▸ **EXERCISE OBJECTIVE**
Copy out all lines bearing the word "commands" from the listing below.
Segment Open
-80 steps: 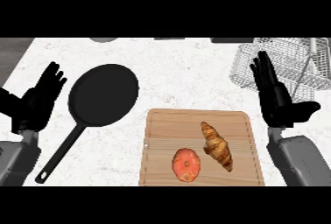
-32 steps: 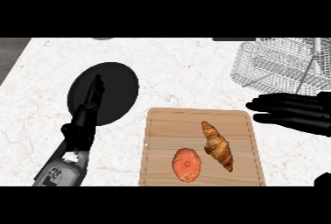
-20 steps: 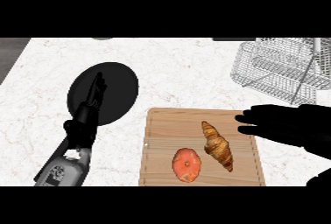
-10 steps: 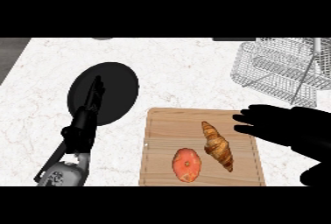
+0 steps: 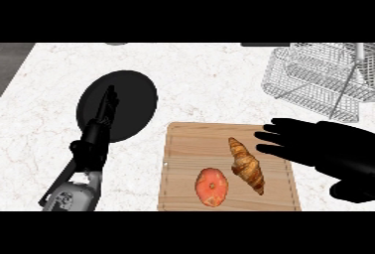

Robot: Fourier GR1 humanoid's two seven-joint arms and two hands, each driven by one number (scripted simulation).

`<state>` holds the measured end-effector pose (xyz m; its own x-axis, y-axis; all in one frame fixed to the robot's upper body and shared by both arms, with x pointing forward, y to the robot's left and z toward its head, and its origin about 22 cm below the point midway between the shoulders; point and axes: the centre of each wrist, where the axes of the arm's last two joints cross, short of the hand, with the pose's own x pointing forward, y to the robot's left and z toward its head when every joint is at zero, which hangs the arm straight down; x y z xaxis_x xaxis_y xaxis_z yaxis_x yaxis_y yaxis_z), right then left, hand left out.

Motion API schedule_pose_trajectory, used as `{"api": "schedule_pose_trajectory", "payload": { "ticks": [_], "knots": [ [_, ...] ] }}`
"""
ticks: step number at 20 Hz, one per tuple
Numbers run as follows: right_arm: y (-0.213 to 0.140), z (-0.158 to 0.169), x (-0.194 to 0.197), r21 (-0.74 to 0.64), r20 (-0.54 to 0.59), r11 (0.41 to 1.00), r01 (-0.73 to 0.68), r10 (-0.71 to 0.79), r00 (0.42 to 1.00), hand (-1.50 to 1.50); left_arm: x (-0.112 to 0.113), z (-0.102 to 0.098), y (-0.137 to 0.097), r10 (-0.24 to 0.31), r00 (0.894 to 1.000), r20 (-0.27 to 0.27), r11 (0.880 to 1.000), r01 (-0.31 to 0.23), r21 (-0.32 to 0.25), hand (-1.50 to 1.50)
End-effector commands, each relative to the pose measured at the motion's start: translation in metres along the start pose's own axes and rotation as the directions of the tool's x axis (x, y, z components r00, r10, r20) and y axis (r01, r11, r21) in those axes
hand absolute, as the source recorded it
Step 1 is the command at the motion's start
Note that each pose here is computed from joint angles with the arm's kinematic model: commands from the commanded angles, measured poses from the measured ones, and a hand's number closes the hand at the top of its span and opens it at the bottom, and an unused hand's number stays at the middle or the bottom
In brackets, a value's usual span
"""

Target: Pick the croissant from the cutting board and place it in the tiered basket

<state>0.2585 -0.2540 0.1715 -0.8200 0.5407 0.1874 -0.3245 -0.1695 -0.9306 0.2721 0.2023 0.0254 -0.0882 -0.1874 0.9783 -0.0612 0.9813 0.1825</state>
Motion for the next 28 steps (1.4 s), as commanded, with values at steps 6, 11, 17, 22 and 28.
{"api": "schedule_pose_trajectory", "payload": {
  "ticks": [6, 11, 17, 22, 28],
  "knots": [
    [0.013, -0.018, -0.014, -0.013, -0.046, 1.000, -0.013, 0.012, 0.999, -1.50, 0.002, -0.008, -0.014, -0.007, 1.000, 0.007, 1.000, 0.007, -0.001, 0.00],
    [0.039, -0.036, -0.022, 0.023, -0.063, 0.999, 0.036, -0.035, 0.997, -1.50, -0.013, 0.006, 0.008, 0.014, 1.000, 0.002, 1.000, -0.014, -0.006, 0.00],
    [0.056, -0.036, -0.041, 0.051, -0.049, 0.997, 0.050, -0.047, 0.998, -1.50, 0.004, -0.007, 0.008, -0.004, 1.000, 0.003, 1.000, 0.004, -0.013, 0.00],
    [0.058, -0.048, -0.022, 0.042, 0.000, 0.997, 0.064, -0.064, 0.998, -1.50, 0.010, -0.013, -0.006, -0.003, 1.000, 0.014, 1.000, 0.003, 0.002, 0.00],
    [0.056, -0.066, -0.030, 0.050, 0.007, 0.996, 0.069, -0.070, 0.998, -1.50, 0.005, -0.012, 0.013, 0.015, 1.000, 0.010, 1.000, -0.015, -0.011, 0.00]
  ]
}}
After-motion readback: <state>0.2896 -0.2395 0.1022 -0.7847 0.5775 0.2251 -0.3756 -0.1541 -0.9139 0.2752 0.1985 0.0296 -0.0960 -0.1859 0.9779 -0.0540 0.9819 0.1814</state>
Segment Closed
▸ **RESULT**
End-effector commands, each relative to the pose measured at the motion's start: translation in metres along the start pose's own axes and rotation as the directions of the tool's x axis (x, y, z components r00, r10, r20) and y axis (r01, r11, r21) in those axes
Note that each pose here is computed from joint angles with the arm's kinematic model: commands from the commanded angles, measured poses from the measured ones, and a hand's number closes the hand at the top of its span and opens it at the bottom, and an unused hand's number stays at the middle or the bottom

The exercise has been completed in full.